> _TASK REQUIREMENTS_: For the data below, give again exactly the lines from the one containing "Give the mask of the hand-held left gripper left" through the one containing "target: yellow package", both ends included, and no others.

> _INFORMATION SHOWN_:
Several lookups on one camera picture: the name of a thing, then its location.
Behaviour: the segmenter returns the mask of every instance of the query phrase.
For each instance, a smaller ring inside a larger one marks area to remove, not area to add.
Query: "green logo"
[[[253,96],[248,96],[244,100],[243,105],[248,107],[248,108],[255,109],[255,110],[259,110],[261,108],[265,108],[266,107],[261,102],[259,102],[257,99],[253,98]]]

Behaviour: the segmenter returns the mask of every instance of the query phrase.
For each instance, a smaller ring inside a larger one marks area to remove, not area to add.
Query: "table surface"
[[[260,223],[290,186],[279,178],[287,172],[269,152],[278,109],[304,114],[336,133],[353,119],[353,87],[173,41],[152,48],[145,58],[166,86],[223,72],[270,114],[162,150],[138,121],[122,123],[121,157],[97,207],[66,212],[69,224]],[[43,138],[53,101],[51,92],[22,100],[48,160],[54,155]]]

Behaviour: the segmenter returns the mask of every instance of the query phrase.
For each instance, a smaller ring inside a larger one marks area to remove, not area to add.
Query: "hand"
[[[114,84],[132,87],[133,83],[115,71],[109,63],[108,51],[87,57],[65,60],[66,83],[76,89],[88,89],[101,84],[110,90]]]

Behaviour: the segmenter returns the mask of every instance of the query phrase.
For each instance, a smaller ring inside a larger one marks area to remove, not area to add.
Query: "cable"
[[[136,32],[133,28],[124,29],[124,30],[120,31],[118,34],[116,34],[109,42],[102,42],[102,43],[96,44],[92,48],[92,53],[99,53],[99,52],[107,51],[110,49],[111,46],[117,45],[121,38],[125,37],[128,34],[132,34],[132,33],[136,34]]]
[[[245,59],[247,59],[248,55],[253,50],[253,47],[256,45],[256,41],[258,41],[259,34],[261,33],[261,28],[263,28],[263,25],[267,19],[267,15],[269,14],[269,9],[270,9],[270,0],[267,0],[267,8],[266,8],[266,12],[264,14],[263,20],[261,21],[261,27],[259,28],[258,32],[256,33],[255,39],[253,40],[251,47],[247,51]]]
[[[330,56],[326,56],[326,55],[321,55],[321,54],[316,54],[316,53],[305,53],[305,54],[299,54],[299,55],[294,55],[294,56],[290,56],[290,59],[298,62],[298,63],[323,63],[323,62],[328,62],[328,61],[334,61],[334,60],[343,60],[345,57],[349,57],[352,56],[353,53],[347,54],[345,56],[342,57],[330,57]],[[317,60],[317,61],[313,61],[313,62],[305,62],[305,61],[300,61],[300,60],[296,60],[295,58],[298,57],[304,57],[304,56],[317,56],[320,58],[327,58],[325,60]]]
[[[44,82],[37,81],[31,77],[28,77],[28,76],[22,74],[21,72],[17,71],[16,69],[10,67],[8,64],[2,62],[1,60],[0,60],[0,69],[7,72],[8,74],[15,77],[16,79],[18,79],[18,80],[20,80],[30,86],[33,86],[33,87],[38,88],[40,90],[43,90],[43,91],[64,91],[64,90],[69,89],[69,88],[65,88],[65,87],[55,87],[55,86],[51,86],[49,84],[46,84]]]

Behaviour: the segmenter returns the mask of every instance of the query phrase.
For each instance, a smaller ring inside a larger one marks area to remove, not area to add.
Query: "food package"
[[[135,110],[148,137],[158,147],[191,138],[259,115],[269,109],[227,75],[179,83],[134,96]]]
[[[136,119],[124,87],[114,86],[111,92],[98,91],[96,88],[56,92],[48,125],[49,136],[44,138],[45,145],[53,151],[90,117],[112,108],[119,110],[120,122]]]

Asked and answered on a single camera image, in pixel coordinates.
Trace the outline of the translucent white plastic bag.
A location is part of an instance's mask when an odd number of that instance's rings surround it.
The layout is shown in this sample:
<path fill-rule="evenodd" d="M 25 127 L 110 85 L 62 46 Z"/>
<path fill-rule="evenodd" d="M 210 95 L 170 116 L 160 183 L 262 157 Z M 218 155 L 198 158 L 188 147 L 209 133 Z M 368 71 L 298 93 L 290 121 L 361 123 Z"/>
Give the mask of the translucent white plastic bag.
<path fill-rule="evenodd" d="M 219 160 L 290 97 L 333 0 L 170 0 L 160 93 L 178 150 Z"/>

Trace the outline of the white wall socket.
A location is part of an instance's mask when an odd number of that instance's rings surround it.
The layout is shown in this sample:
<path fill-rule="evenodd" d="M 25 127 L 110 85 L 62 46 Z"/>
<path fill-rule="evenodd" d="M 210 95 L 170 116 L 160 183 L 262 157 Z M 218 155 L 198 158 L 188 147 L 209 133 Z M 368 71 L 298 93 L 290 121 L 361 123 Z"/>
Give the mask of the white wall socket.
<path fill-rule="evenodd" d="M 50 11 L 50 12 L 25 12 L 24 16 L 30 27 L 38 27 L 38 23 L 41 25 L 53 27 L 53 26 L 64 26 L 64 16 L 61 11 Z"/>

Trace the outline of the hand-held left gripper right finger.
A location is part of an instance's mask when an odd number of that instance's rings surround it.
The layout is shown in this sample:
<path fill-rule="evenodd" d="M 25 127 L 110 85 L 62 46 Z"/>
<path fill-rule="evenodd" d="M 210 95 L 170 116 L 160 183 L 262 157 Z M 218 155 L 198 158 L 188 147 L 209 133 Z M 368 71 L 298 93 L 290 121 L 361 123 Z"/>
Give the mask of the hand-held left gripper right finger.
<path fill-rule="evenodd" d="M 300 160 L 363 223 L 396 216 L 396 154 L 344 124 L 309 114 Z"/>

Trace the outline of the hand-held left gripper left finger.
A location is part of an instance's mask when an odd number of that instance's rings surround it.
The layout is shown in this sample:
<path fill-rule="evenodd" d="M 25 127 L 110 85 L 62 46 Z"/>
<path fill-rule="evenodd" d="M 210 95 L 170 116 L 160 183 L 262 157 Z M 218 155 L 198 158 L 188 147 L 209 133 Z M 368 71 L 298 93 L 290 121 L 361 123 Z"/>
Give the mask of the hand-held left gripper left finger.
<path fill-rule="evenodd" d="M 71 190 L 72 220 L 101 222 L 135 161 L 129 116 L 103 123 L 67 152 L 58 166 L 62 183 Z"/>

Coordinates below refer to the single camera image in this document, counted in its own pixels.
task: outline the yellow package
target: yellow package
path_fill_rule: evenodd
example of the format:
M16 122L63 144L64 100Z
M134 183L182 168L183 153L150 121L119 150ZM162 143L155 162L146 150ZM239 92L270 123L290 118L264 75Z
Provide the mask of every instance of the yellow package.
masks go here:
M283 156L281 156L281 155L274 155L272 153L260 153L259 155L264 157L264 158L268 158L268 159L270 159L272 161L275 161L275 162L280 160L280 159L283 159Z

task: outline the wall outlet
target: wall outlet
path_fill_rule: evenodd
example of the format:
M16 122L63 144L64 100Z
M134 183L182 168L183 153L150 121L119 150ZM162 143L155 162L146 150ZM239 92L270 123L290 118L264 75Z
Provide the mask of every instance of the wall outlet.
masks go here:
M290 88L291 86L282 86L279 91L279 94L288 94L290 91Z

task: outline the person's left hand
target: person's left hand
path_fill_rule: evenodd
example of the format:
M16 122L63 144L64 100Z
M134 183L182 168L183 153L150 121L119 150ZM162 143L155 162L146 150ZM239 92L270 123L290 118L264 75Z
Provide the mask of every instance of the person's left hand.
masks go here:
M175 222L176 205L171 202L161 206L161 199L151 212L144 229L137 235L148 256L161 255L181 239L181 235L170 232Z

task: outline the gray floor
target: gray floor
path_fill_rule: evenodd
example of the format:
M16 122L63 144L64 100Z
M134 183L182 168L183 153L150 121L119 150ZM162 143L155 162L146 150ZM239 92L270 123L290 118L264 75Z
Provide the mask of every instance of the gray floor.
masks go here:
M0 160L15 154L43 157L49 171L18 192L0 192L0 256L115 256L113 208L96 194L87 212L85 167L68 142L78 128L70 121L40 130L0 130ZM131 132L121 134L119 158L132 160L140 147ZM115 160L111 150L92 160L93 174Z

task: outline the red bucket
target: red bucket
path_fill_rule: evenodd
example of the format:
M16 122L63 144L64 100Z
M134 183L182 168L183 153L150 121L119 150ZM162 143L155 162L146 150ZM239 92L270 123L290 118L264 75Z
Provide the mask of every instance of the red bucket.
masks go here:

> _ANSWER SECTION_:
Give the mask of the hand-held left gripper left finger.
<path fill-rule="evenodd" d="M 71 190 L 72 220 L 101 222 L 135 161 L 129 116 L 103 123 L 67 152 L 58 166 L 62 183 Z"/>

Coordinates below refer to the single camera image in this document, counted in its own pixels.
task: outline the yellow package
target: yellow package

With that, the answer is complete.